The San Francisco-based financial institution announced this news today in its first quarter financial results, noting that its results may need to be recalculated when the penalties are enacted.
“Wells Fargo & Company reported preliminary results, including net income of $5.9 billion, or $1.12 per diluted common share, for first quarter 2018, compared with $5.6 billion, or $1.03 per share, for first quarter 2017, and $6.2 billion, or $1.16 per share, for fourth quarter 2017,” the company said in its financial statement
. “These preliminary results are subject to change due to our ongoing discussions with the Consumer Financial Protection Bureau (CFPB) and Office of the Comptroller of the Currency (OCC) to resolve matters regarding our compliance risk management program and our past practices involving certain automobile collateral protection insurance policies and certain mortgage interest rate lock extensions (the “CFPB/OCC matter”), which the CFPB and OCC have collectively offered to resolve for an aggregate of $1 billion in civil money penalties.

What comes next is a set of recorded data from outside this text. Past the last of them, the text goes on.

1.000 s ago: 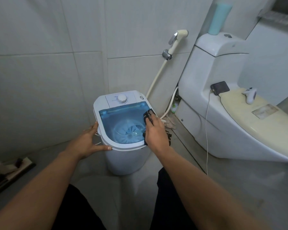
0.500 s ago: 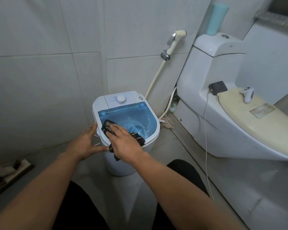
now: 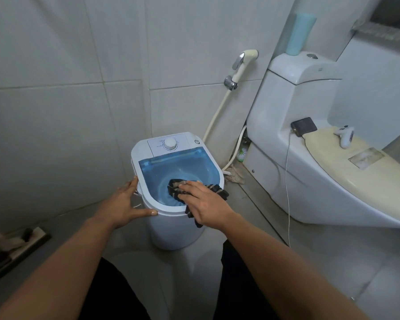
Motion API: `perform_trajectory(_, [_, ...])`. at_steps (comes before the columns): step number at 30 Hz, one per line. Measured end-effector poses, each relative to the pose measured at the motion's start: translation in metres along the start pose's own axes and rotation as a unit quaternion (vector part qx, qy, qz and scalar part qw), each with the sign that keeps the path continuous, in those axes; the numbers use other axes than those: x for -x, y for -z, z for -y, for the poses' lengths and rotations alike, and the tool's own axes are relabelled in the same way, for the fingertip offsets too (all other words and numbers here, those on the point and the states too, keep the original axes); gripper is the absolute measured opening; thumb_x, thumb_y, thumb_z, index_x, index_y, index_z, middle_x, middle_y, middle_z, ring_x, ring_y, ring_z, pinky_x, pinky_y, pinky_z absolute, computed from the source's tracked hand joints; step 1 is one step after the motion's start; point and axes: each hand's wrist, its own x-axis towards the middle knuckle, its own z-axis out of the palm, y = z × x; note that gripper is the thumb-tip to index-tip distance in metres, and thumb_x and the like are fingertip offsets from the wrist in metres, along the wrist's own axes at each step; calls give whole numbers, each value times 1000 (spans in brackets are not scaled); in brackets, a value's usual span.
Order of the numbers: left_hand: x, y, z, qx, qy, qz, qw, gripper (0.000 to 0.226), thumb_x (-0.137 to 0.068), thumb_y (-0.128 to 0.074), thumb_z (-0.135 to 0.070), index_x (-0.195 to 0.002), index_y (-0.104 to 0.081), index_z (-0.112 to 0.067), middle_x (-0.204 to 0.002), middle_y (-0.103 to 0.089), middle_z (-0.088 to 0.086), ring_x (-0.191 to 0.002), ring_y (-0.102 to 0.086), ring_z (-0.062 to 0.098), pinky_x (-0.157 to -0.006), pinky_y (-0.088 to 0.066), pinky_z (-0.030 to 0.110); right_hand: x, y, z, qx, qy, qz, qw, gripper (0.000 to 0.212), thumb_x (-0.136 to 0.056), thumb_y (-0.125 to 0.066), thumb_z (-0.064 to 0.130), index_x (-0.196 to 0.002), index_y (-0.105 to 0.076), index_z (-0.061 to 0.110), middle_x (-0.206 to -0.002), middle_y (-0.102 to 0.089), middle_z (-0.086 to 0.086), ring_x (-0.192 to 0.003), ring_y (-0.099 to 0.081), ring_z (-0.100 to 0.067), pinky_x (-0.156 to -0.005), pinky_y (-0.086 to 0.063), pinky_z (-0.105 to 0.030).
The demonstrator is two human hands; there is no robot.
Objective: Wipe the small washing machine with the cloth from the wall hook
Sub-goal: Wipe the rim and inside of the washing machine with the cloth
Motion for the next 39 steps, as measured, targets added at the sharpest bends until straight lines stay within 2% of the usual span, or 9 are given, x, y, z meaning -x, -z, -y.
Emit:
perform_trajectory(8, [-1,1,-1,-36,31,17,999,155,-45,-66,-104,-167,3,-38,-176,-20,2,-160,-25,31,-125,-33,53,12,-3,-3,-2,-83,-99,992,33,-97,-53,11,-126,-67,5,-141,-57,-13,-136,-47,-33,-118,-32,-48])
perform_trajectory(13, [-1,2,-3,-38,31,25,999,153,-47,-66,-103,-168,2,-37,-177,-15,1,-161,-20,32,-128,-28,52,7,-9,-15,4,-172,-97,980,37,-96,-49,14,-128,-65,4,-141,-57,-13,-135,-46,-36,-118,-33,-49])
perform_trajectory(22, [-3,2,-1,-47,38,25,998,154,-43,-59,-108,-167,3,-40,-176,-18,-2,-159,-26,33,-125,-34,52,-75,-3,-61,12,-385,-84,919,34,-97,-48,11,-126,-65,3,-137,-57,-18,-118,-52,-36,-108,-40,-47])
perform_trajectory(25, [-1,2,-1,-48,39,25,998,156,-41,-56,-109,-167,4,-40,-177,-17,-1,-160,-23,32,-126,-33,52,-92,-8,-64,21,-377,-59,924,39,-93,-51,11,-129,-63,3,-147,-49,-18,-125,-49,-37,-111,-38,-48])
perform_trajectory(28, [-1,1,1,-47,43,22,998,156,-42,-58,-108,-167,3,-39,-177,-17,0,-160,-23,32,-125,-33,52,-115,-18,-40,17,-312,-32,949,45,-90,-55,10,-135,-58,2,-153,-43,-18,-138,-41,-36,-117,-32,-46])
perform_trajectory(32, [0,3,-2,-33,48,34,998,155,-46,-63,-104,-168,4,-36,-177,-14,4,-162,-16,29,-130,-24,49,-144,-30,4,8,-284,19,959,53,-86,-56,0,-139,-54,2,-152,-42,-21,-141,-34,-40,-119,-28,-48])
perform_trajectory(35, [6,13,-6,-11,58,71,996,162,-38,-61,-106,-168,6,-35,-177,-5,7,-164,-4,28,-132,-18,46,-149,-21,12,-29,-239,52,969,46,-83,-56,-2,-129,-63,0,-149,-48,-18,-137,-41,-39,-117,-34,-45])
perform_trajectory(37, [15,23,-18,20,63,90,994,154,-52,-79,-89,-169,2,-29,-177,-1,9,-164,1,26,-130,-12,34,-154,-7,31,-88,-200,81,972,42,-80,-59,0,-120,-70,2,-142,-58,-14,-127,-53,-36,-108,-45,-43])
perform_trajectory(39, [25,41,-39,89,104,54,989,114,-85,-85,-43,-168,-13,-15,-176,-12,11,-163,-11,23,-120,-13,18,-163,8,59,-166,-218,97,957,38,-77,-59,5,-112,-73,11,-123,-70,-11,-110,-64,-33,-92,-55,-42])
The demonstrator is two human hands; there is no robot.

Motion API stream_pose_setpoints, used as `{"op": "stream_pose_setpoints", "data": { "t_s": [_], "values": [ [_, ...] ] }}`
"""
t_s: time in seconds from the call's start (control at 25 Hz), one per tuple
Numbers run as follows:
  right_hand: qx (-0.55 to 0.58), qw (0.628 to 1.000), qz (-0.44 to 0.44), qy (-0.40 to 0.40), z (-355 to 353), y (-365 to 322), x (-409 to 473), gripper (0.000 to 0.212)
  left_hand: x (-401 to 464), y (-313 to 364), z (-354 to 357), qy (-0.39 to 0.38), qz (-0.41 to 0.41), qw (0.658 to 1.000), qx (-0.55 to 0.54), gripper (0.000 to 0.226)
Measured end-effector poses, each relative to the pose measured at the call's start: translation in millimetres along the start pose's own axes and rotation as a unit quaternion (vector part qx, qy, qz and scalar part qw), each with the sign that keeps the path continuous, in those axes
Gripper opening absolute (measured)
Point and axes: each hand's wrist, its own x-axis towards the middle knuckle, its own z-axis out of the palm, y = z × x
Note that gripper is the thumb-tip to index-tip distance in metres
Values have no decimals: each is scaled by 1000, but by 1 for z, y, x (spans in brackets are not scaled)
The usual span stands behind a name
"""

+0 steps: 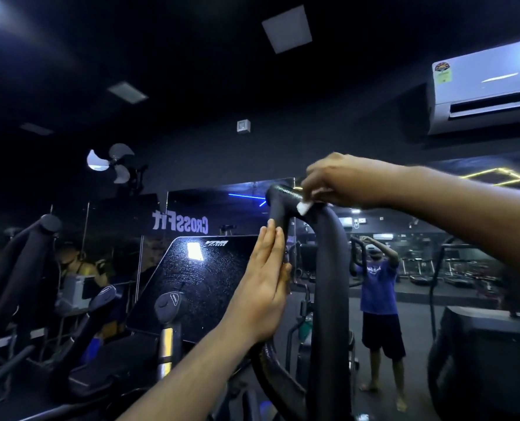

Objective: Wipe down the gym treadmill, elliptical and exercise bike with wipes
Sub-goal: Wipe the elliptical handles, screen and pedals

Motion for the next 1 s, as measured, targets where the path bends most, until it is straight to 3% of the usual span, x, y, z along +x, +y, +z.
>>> {"op": "stream_pose_setpoints", "data": {
  "t_s": [0.16, 0.32, 0.6, 0.72, 0.88, 1.0],
  "values": [
    [65, 996, 18, 50, 14, -22, -69, 14, -2, -4, 1, 2, -1, 1000, -24, 58],
    [13, 995, 36, 87, 18, -18, -38, 13, 0, -3, 2, 6, -2, 1000, -29, 59],
    [-85, 996, 1, -13, 6, -26, 58, 16, 1, -7, 0, -9, -6, 999, -40, 63],
    [-111, 993, -34, -4, 6, -24, 36, 22, 0, -8, 1, -3, -6, 999, -40, 64],
    [-145, 985, -75, 51, 17, -32, -32, 13, -1, -14, 4, 18, 8, 998, -62, 62],
    [-82, 996, -39, 4, 12, -37, -63, 15, 0, -15, 6, 17, 8, 998, -60, 61]
  ]
}}
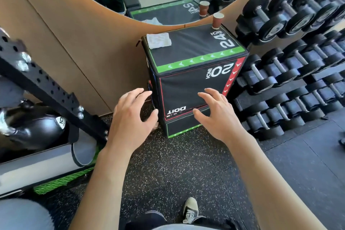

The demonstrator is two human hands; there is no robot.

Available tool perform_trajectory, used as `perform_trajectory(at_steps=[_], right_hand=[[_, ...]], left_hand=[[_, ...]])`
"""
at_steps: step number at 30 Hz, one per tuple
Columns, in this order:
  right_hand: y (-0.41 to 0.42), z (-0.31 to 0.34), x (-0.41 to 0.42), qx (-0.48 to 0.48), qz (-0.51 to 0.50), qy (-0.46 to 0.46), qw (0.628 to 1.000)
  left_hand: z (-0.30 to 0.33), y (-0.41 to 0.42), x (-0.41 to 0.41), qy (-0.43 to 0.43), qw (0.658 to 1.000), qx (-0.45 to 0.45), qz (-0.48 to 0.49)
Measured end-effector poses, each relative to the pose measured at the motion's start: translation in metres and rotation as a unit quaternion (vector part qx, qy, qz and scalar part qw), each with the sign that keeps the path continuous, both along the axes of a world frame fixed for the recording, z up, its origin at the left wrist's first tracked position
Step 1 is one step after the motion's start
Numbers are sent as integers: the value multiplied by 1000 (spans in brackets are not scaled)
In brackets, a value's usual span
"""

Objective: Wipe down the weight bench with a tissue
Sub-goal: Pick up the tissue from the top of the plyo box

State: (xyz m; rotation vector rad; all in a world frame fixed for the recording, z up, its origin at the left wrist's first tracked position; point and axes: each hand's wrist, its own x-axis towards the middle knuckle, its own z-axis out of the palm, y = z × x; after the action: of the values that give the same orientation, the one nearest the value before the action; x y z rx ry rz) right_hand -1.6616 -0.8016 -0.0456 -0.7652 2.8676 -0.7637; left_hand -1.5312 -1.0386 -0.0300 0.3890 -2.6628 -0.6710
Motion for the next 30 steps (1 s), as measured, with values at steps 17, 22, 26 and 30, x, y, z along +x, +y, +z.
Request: perform_trajectory(at_steps=[17, 22, 26, 30], right_hand=[[-123, -14, -177, 0, -9, -35, 999], [-180, -15, -223, 25, -14, -43, 999], [-210, -15, -251, 32, -13, -40, 999], [-227, -20, -280, 35, -21, -48, 998]], left_hand=[[-14, -125, -186, -30, 999, 12, -21], [-15, -181, -246, -37, 998, 12, -44], [-14, -214, -285, -46, 997, 6, -56], [-19, -234, -315, -49, 997, 15, -65]])
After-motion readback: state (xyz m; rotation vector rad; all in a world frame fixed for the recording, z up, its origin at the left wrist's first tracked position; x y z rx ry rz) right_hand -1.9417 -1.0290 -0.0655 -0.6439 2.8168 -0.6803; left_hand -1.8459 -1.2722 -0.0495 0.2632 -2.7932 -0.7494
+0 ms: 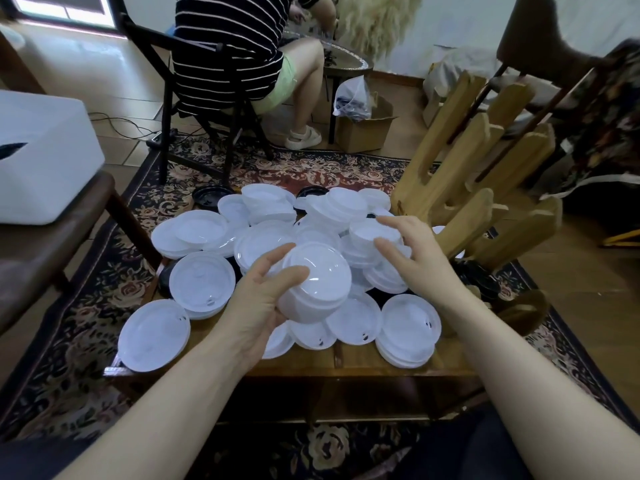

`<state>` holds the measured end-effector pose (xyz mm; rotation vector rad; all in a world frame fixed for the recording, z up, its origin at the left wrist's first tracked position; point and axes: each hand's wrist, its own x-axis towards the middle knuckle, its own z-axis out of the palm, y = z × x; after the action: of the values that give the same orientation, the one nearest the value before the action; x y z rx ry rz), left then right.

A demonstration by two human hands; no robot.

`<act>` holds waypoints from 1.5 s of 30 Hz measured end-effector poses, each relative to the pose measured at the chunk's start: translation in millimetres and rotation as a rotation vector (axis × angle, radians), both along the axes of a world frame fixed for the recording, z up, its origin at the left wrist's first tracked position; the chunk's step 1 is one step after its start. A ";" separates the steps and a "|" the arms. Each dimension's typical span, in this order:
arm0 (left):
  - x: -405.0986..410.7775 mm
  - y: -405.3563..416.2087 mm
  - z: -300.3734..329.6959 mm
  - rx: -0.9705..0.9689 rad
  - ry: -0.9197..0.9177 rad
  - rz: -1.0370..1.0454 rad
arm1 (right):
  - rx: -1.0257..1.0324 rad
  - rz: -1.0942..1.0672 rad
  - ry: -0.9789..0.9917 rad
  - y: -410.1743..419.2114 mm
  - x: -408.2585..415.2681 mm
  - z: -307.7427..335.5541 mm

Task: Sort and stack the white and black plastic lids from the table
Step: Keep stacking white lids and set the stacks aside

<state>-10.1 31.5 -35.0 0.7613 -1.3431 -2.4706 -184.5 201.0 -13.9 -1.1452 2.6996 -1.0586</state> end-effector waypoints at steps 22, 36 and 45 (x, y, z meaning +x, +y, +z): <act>0.0 -3.5 6.6 0.042 -0.079 0.030 | 0.066 -0.151 -0.177 0.8 -15.9 0.9; 0.2 -1.5 4.8 0.018 -0.076 -0.013 | -0.654 -0.441 -0.654 13.0 8.8 31.4; 1.5 6.5 2.7 -0.020 -0.037 -0.063 | -0.835 -0.184 -1.237 7.4 50.4 23.2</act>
<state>-8.7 38.1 -32.3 0.7753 -1.4242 -2.4988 -134.2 208.4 9.3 -0.0254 1.3823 -2.0525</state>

At this time, we are unable to predict final resolution of the CFPB/OCC matter and cannot reasonably estimate our related loss contingency.”
“I’m confident that our outstanding team will continue to transform Wells Fargo into a better, stronger company; however, we recognize that it will take time to put all of our challenges behind us,” said Wells Fargo CEO Tim Sloan in a statement.
Neither the CFPB nor the OCC publicly commented on this statement. This would be the first penalty enforcement levied by the CFPB since Mick Mulvaney took over the agency as its Acting Director, and is the latest problematic publicity for Wells Fargo. Earlier this week, the American Federation of Teachers (AFT), one of the nation’s most powerful labor unions, threatened to drop its participation in Wells Fargo’s mortgage program
unless the lender severs its ties with the National Rifle Association (NRA).